Yesterday, I had the good fortune of interviewing the project manager for the Nintendo Wii game Elebits, Dennis Lee. For a title that has, in my eyes, been something of a roller coaster ride, the final product actually stands to be one of the better (if not best) games for the Wii right now. In the full interview, not only will you learn a little more about how Elebits came to be, but you'll also now know how the game aims to take advantage of Nintendo's online service.
When a video game system launches, typically the games that launch with it are a smattering of good, bad and lazy. But there’s always a few gems that sneak through the launch window to surprise everyone with how innovative and fun they can be -- Lumines for the Sony PlayStation Portable is a perfect example.

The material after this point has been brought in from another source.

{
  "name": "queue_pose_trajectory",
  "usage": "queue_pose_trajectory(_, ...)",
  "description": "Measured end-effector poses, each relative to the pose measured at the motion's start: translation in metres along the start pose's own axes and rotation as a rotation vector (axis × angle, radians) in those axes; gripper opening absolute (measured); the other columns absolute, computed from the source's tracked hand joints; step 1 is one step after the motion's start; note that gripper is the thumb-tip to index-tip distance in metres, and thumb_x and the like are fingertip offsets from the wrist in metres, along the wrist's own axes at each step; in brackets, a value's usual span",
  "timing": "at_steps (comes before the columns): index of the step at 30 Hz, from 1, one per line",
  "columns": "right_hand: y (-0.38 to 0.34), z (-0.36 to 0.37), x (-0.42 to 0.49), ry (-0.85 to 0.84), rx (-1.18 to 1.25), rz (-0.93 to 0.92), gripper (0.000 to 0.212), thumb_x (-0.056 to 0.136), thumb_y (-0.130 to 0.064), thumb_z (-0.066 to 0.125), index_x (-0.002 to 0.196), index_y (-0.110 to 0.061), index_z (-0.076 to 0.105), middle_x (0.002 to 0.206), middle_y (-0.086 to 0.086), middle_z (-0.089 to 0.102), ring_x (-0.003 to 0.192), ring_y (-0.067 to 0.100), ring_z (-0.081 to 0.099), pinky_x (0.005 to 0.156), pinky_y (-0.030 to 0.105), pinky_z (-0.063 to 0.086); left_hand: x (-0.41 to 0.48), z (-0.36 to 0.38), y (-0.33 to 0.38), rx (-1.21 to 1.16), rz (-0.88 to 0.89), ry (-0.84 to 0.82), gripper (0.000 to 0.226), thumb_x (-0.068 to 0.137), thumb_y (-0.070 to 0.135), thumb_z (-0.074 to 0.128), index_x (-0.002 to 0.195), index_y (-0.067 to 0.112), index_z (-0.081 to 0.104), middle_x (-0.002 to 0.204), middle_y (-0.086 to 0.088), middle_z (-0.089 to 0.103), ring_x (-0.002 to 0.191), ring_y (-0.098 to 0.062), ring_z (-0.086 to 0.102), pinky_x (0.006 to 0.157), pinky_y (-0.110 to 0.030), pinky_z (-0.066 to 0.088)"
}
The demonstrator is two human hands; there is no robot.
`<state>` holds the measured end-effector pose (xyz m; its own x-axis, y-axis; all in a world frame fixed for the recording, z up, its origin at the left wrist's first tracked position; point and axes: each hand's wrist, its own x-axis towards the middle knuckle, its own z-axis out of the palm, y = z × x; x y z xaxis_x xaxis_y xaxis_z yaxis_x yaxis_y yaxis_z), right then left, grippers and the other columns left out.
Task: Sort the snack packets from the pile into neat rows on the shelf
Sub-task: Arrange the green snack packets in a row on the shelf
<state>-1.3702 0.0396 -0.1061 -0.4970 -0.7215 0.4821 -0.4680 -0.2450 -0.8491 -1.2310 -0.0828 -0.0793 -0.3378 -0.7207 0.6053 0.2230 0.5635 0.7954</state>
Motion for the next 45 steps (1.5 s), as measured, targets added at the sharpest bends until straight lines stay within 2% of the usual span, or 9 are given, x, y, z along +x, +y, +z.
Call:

Such is the case with Konami’s Elebits, which hits store shelves today and will let players move through environments while zapping little creatures called Elebits. I spoke with Dennis Lee, group manager at Konami and project manager for Elebits, about the game and what players can expect with this fun and addictive title.
How long has Elebits been in development?
We’ve been working on the game for more than a year, pretty much right after Nintendo came to us and showed and explained the Wii and what it could do.
What was the vision behind Elebits?
We just wanted to create a game that was easy to pick up and play. We wanted it to be simple enough for everyone to want to play, to have that familiar hide-and-seek aspect. Most of all, we wanted to do something where the controller was an extension of your hand, where you can just move around anything in the environment. Basically, make it something similar to what Valve did with Half-Life 2.
Playing the game, it feels a lot like Katamari Damacy in the way the levels are designed and how you become stronger. How big of an influence was Katamari and was that a sort of goal you wanted to achieve?
The team wasn’t initially thinking it would be so similar to Katamari, but that’s just sort of how it ended up. It certainly has those elements you spoke of and it all just ended up that way.
What sort of extras are going to be in the game that will really set it apart from other Wii launch titles?
The biggest thing we have included is the incorporation of Nintendo’s WiiConnect 24 service. While the online service is not yet up and ready to go, when it is, Elebits will be able to work from the moment it’s finally implemented.
What will players be able to do online?
There are two things. One, as you play, you’ll be able to take screenshots of your moments in the game and then will be able to send those pictures to your friends on the Wii. Second, and this is the biggest thing, is that we’ll have an edit mode where you can more or less create your own levels to play through. After you achieve basically a rank of B or higher in a completed level, you’ll be able to go back into that level and design it however you wish. Then, you’ll be able to share that level with your friends online.
Were there any specific challenges with creating Elebits?
Working with the Wii was similar to working with any launch system. There is a shortened development time and the debug units and dev kits come late in the game. And, of course, with a new control scheme like the Wii has, that also poses its own set of challenges. In fact, implementation of the controller was the toughest aspect of the game. Making sure it works correctly was probably are biggest challenge.
Getting a sense of the physics in the game was what we constantly worked on. In those early builds, items often times didn’t have the proper weight to them, the proper feel. There was a constant tweaking and getting things right as the game progressed through development.
Are there any plans for additional downloads or microtransactions through Nintendo’s online service?
No, there are no plans at this time for that. For Elebits, everything is being placed in the user’s hands.
Will the game ever go to other consoles or maybe the DS?
For the foreseeable future, the game will be a Wii exclusive. Taking Elebits to another system just wouldn’t be right.
For those who may have just seen little bits and pieces of Elebits, what’s the one thing you want to get across to them that they may not be aware of?
The big thing is that you aren’t just stuck in one room or in one house. The game has outdoor environments and even an arcade with Konami games in it you can play with. There’s a lot more to Elebits than people know. As they say, there’s more than meets the eye.